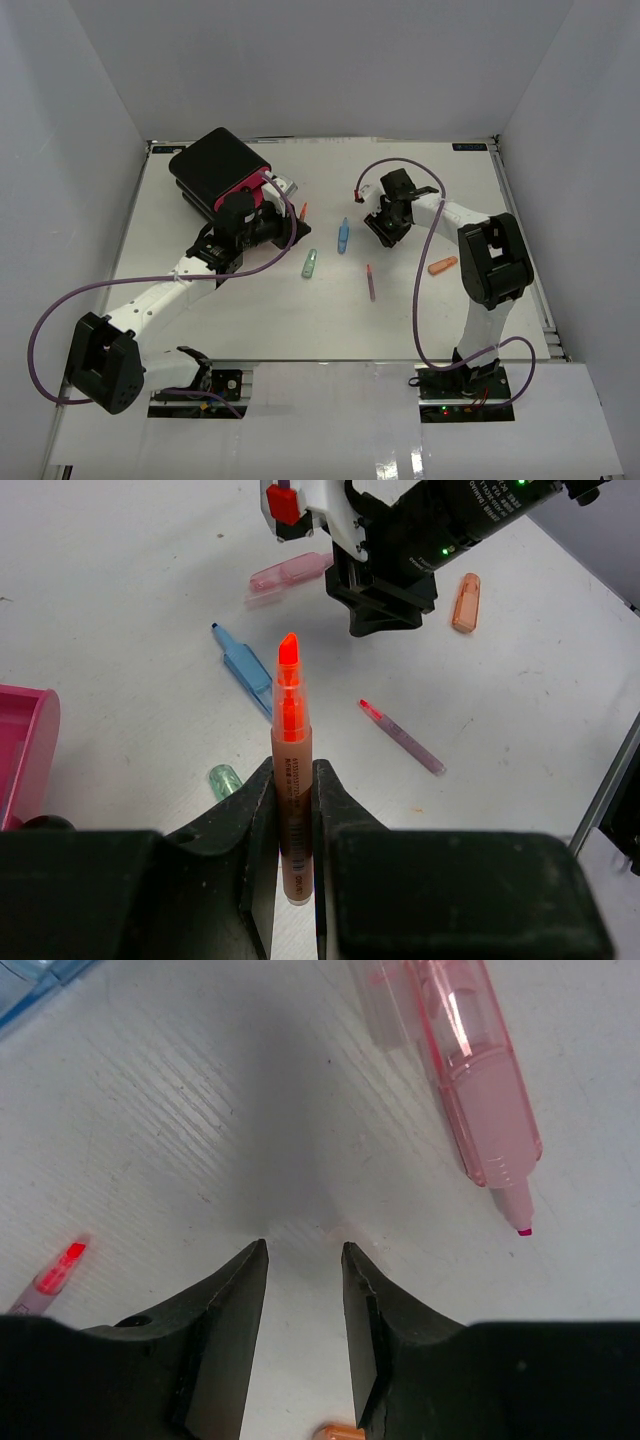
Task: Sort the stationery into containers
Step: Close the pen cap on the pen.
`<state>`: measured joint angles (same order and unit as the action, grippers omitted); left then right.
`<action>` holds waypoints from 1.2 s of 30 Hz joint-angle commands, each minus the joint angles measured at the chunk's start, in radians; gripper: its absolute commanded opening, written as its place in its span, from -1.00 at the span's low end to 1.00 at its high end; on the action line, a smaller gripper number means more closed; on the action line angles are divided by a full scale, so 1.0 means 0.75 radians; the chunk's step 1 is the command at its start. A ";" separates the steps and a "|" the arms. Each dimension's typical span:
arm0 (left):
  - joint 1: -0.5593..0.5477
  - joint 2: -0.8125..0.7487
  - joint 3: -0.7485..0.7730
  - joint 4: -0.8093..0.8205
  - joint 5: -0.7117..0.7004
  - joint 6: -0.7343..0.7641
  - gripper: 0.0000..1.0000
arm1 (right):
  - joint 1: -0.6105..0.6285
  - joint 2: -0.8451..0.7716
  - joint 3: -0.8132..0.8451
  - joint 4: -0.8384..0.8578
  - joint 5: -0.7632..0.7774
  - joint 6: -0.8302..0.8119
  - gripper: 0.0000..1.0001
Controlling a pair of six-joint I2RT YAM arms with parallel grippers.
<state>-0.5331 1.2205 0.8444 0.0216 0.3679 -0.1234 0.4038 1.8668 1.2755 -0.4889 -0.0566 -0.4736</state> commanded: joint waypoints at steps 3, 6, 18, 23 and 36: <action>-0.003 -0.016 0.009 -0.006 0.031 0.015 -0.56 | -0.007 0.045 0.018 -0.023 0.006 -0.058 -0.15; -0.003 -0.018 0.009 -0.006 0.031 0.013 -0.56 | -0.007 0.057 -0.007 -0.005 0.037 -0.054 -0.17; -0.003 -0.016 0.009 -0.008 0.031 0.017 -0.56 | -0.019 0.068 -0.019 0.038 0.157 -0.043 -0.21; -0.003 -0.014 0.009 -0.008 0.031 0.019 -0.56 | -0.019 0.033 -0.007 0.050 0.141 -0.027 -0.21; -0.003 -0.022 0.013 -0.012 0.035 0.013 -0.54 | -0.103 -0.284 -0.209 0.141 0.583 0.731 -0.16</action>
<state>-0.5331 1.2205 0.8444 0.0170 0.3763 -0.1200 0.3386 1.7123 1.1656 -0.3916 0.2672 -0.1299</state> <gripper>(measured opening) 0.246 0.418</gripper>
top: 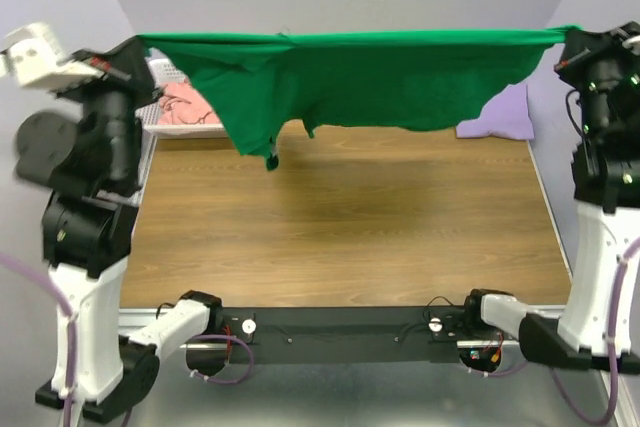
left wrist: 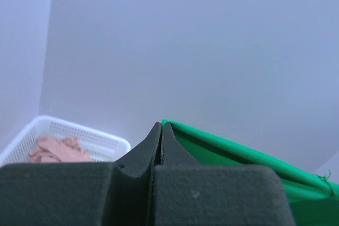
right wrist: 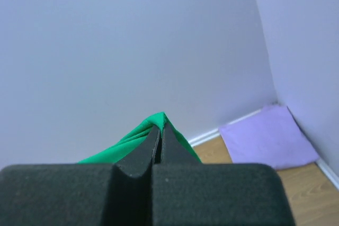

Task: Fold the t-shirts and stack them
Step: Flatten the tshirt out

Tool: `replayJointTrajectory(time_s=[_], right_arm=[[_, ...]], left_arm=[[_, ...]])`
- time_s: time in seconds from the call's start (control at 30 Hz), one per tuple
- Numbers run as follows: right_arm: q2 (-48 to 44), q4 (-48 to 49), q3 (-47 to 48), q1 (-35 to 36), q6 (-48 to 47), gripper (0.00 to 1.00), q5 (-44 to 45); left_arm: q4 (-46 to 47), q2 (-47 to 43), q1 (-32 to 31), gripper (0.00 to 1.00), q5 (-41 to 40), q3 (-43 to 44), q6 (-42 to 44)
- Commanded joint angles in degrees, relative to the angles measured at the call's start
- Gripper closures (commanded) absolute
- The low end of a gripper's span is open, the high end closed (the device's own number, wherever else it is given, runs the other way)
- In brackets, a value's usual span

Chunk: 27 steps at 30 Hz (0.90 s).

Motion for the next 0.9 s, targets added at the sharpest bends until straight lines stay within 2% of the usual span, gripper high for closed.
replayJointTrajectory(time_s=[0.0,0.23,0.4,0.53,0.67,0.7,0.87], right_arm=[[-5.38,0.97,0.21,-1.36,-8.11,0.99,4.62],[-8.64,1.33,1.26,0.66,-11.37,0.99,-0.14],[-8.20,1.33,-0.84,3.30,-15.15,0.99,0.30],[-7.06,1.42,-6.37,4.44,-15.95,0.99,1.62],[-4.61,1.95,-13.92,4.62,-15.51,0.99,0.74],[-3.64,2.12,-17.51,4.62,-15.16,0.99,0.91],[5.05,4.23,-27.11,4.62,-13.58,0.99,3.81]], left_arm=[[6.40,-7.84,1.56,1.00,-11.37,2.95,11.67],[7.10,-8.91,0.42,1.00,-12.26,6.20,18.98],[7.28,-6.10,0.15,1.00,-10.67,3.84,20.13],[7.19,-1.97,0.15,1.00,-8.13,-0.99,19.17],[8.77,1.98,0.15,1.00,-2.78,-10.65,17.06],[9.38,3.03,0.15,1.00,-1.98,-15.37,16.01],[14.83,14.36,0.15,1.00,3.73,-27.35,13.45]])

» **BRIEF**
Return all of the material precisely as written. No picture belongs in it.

» **EXERCISE RESULT**
Task: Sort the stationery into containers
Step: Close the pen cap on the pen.
`<state>`: measured joint angles (same order and unit as the action, grippers omitted); left then right.
`<action>` holds waypoints from 1.2 s of 30 Hz joint-angle commands, each minus the joint angles measured at the chunk's start, in radians; gripper: its absolute commanded opening, written as its place in its span, from -1.00 at the span's low end to 1.00 at its high end; on the action line, a smaller gripper number means more closed; on the action line angles are divided by a full scale, so 1.0 means 0.75 radians; the chunk's step 1 is the command at its start. A ";" separates the steps and a "|" the arms. Each dimension's typical span:
arm0 (left):
  - joint 1: -0.5593..0.5477
  - joint 2: -0.8125..0.7487
  - joint 3: -0.7485..0.7730
  - joint 4: -0.8093..0.8205
  - joint 5: -0.7117..0.7004
  - joint 6: -0.7343..0.7641
  - gripper: 0.0000..1.0000
arm1 (right):
  - joint 1: -0.6105..0.6285
  - joint 2: -0.8451..0.7716
  - joint 3: -0.8132..0.8451
  - joint 4: -0.8384..0.8578
  - joint 5: -0.7632..0.7774
  - joint 6: -0.8302..0.8119
  - gripper: 0.0000..1.0001
Controlling a pair of six-joint I2RT YAM arms with parallel grippers.
<state>-0.5331 1.2205 0.8444 0.0216 0.3679 -0.1234 0.4038 1.8668 1.2755 -0.4889 -0.0566 -0.4736</state> commanded: joint waypoints at steps 3, 6, 18, 23 and 36: <action>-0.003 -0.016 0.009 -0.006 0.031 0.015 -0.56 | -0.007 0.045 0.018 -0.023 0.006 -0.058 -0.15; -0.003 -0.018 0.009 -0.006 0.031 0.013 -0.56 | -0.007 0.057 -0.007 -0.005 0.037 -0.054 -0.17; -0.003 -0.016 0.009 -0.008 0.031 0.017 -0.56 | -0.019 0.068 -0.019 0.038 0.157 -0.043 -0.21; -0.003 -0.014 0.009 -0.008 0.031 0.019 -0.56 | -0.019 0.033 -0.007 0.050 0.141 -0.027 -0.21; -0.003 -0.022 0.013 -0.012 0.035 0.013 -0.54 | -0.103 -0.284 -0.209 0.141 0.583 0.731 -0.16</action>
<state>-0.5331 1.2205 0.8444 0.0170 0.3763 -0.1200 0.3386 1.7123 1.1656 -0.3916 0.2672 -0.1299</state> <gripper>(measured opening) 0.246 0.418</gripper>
top: 
left wrist: 
right wrist: 

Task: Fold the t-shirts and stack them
Step: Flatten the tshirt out

Tool: `replayJointTrajectory(time_s=[_], right_arm=[[_, ...]], left_arm=[[_, ...]])`
- time_s: time in seconds from the call's start (control at 30 Hz), one per tuple
- Numbers run as follows: right_arm: q2 (-48 to 44), q4 (-48 to 49), q3 (-47 to 48), q1 (-35 to 36), q6 (-48 to 47), gripper (0.00 to 1.00), q5 (-44 to 45); left_arm: q4 (-46 to 47), q2 (-47 to 43), q1 (-32 to 31), gripper (0.00 to 1.00), q5 (-41 to 40), q3 (-43 to 44), q6 (-42 to 44)
- Commanded joint angles in degrees, relative to the angles measured at the call's start
- Gripper closures (commanded) absolute
- The low end of a gripper's span is open, the high end closed (the device's own number, wherever else it is given, runs the other way)
- In brackets, a value's usual span

Chunk: 27 steps at 30 Hz (0.90 s).

Motion for the next 0.9 s, targets added at the sharpest bends until straight lines stay within 2% of the usual span, gripper high for closed.
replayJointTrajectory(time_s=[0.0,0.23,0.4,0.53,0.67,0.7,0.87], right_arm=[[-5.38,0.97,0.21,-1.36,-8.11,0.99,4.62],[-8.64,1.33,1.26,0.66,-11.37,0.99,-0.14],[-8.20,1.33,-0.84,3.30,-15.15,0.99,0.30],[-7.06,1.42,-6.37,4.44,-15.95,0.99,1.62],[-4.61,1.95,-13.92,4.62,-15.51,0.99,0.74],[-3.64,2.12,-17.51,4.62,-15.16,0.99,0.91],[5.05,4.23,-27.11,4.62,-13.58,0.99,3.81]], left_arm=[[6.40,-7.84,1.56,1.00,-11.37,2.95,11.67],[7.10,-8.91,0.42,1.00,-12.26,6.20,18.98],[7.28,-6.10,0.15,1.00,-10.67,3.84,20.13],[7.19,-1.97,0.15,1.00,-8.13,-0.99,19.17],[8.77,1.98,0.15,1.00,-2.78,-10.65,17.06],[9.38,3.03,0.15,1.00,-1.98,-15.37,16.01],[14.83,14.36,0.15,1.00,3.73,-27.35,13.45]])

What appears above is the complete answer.